Nothing more to say about the numbers that hasn't already been said behind closed doors. It was what it was. Thirteen and later fourteen players were able to inconvenience themselves long enough to take the trip down to South Weymouth, while others attended to the sundry other distractions that can get in our way if we want them to.
Thanks to South Shore for treating the game in the spirit in which it was intended and for lending us a couple of players to fill in the gaps in our own ranks, and it was thusly equipped that we commenced the game of three 25-minute periods.
The South Shore pitch is a small one, with just enough room to land a couple of hundred geese apparently, and with a stiff cross-field breeze the touchlines too often came in to play and prevented much in the way of fluid play. Both sides were clearly reacquainting themselves with the rules, giving rise to numerous penalties and a staccato style of play that could not have been too easy on the eye of the spectators.
Lots of lineouts ensued, which themselves were often ugly slap-around affairs, not helped by different calls and some cross-cultural confusion in pronunciation.
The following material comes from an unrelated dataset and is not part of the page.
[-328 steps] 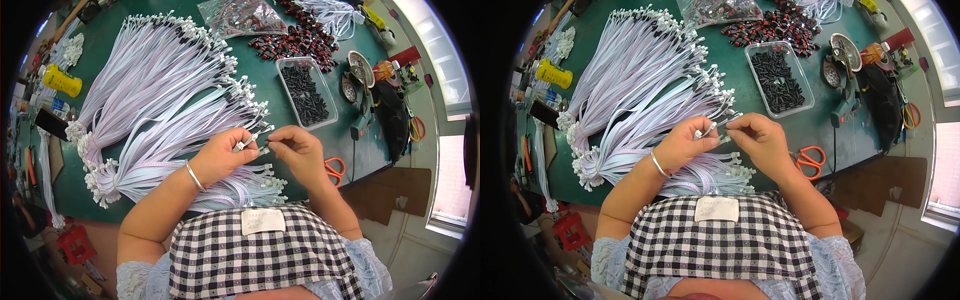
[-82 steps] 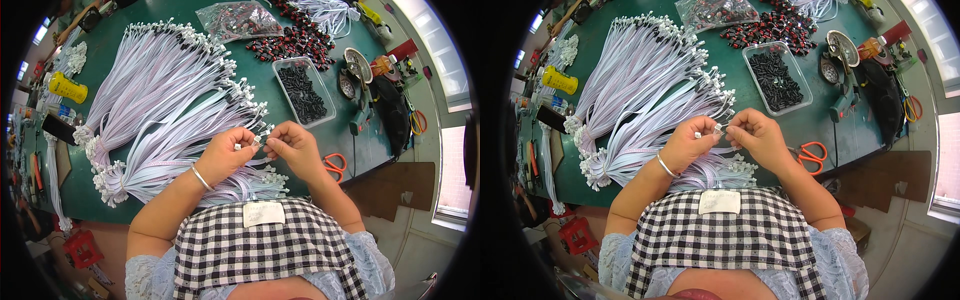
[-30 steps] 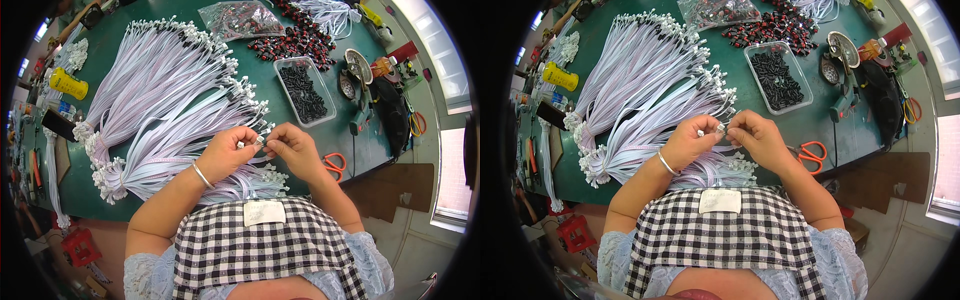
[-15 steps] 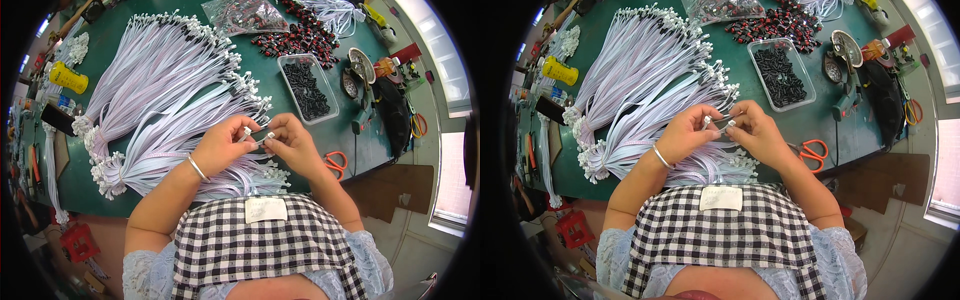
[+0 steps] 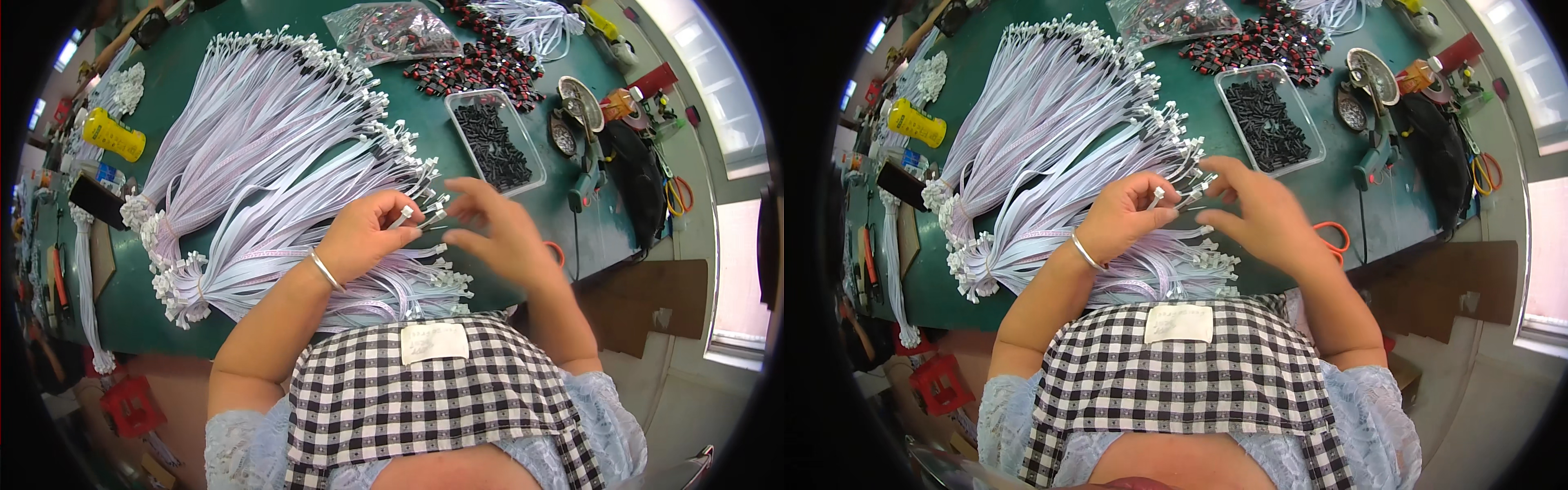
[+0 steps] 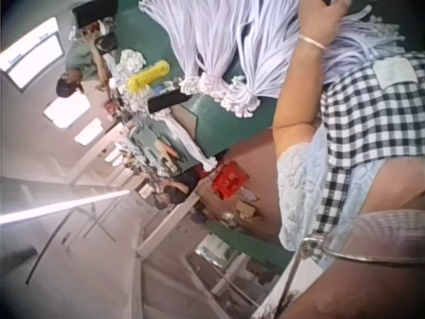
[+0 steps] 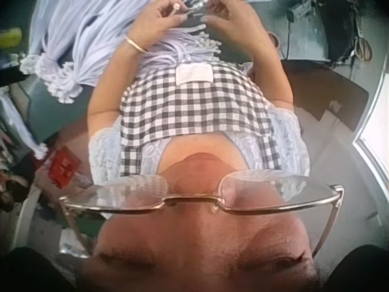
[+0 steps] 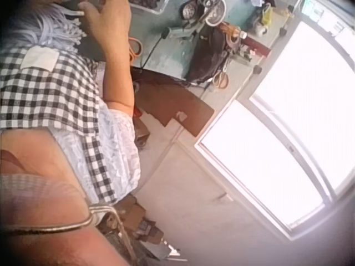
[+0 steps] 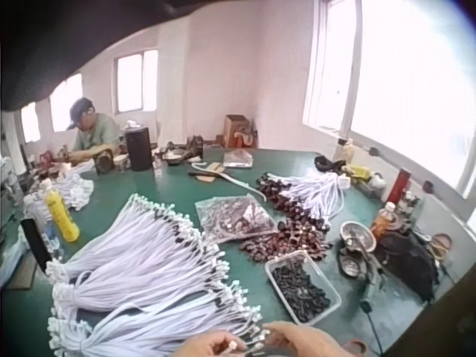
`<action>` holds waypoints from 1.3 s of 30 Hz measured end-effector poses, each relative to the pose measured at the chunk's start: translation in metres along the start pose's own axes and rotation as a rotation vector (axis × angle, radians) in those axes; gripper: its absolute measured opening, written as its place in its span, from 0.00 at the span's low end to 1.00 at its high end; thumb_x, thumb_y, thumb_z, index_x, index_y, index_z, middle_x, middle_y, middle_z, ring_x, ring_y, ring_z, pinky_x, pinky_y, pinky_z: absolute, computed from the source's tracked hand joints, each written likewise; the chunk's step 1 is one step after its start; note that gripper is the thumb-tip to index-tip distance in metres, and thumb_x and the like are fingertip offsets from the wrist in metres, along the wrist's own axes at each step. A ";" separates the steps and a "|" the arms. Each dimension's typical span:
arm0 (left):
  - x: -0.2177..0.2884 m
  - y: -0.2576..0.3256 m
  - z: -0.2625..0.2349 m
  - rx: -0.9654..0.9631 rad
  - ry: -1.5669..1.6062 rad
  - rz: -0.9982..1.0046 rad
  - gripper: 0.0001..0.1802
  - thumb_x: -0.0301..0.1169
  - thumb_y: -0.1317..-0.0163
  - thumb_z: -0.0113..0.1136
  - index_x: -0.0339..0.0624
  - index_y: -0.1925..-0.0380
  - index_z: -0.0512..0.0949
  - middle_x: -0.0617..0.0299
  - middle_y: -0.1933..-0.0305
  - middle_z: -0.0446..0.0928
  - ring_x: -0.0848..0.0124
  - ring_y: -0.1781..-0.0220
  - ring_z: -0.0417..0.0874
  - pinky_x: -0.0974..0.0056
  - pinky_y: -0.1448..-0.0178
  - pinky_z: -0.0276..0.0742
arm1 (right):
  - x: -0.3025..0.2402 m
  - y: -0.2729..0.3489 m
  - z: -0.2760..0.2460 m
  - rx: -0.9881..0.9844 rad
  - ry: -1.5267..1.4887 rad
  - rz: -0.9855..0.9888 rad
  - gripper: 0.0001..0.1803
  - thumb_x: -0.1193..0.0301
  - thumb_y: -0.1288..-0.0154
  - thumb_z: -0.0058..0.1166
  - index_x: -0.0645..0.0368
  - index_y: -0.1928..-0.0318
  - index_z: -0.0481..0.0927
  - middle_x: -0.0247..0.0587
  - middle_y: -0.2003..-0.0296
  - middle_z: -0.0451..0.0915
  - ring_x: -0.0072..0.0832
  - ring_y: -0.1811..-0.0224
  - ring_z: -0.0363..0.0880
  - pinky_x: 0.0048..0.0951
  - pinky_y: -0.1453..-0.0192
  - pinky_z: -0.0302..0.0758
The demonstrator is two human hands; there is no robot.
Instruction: The person repeatedly picks a white cable and a black plastic connector, inserts the connector onto the cable end, and places the assembled unit on the table. The process is repeated continuously throughout the clip.
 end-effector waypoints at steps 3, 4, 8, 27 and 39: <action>-0.007 -0.001 -0.003 -0.003 0.034 0.038 0.11 0.19 0.46 0.62 0.39 0.62 0.75 0.71 0.66 0.74 0.84 0.66 0.72 0.77 0.62 0.69 | -0.060 0.032 -0.035 -0.253 -0.097 -0.615 0.19 0.66 0.47 0.62 0.62 0.55 0.78 0.44 0.59 0.79 0.35 0.64 0.79 0.30 0.61 0.75; -0.007 -0.001 -0.003 -0.006 0.036 0.060 0.11 0.19 0.46 0.62 0.39 0.63 0.75 0.70 0.65 0.74 0.84 0.65 0.72 0.77 0.61 0.69 | -0.072 0.042 -0.033 -0.358 -0.211 -0.709 0.18 0.66 0.47 0.60 0.62 0.56 0.79 0.45 0.58 0.79 0.37 0.64 0.78 0.33 0.62 0.74; -0.010 -0.001 -0.003 -0.005 -0.027 0.082 0.11 0.19 0.46 0.62 0.39 0.63 0.75 0.70 0.65 0.73 0.83 0.65 0.72 0.77 0.61 0.69 | -0.111 0.073 -0.031 -0.691 -0.379 -0.845 0.17 0.67 0.41 0.45 0.64 0.58 0.81 0.49 0.59 0.77 0.39 0.64 0.76 0.35 0.66 0.72; -0.008 -0.005 0.000 0.042 -0.285 0.236 0.08 0.24 0.47 0.62 0.38 0.66 0.76 0.70 0.72 0.74 0.82 0.70 0.71 0.75 0.65 0.68 | -0.185 0.136 0.061 -0.193 -1.691 -0.647 0.14 0.76 0.31 0.45 0.79 0.53 0.72 0.77 0.49 0.69 0.58 0.50 0.76 0.45 0.50 0.75; -0.011 -0.014 0.002 0.064 -0.463 0.429 0.09 0.27 0.49 0.62 0.38 0.66 0.79 0.62 0.71 0.78 0.76 0.69 0.76 0.69 0.61 0.72 | -0.153 0.161 0.039 -0.797 -1.352 -0.557 0.20 0.65 0.29 0.37 0.69 0.47 0.71 0.71 0.54 0.74 0.58 0.53 0.77 0.47 0.51 0.76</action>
Point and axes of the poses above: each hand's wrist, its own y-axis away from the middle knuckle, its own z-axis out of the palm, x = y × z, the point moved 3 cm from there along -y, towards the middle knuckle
It'll all be alright on the night though.
Although South Shore opened the scoring with a penalty, Portland were first to cross the line when Jerry Alves created and then jinked through the kind of gap that only he could fit through. Evan made the conversion and thanks to some good Portland defense and circuitous running by South Shore backs, that's how the score remained for most of the rest of the period. At the very end however an optimistic kick ahead from South Shore bounced kindly for them, wrong footed our full back, and gifted them a score. 10-7 at "third time".
The second third was also pretty evenly matched, with Portland adding a try through a Francis crash ball, and a penalty of our own, while South Shore managed another converted score to level the game at 17-17.
Portland was able to put some daylight between themselves and the hosts in the third period, with 3 tries to South Shore's 1. A pair of conversions a-piece brought the final score to 34-24 in favor of the visitors.
A good showing by those who were there, but it's the not-showing that gave greater cause for concern.
Portland are at home to Seacoast this coming weekend, so expect the woodwork to be fully vacated.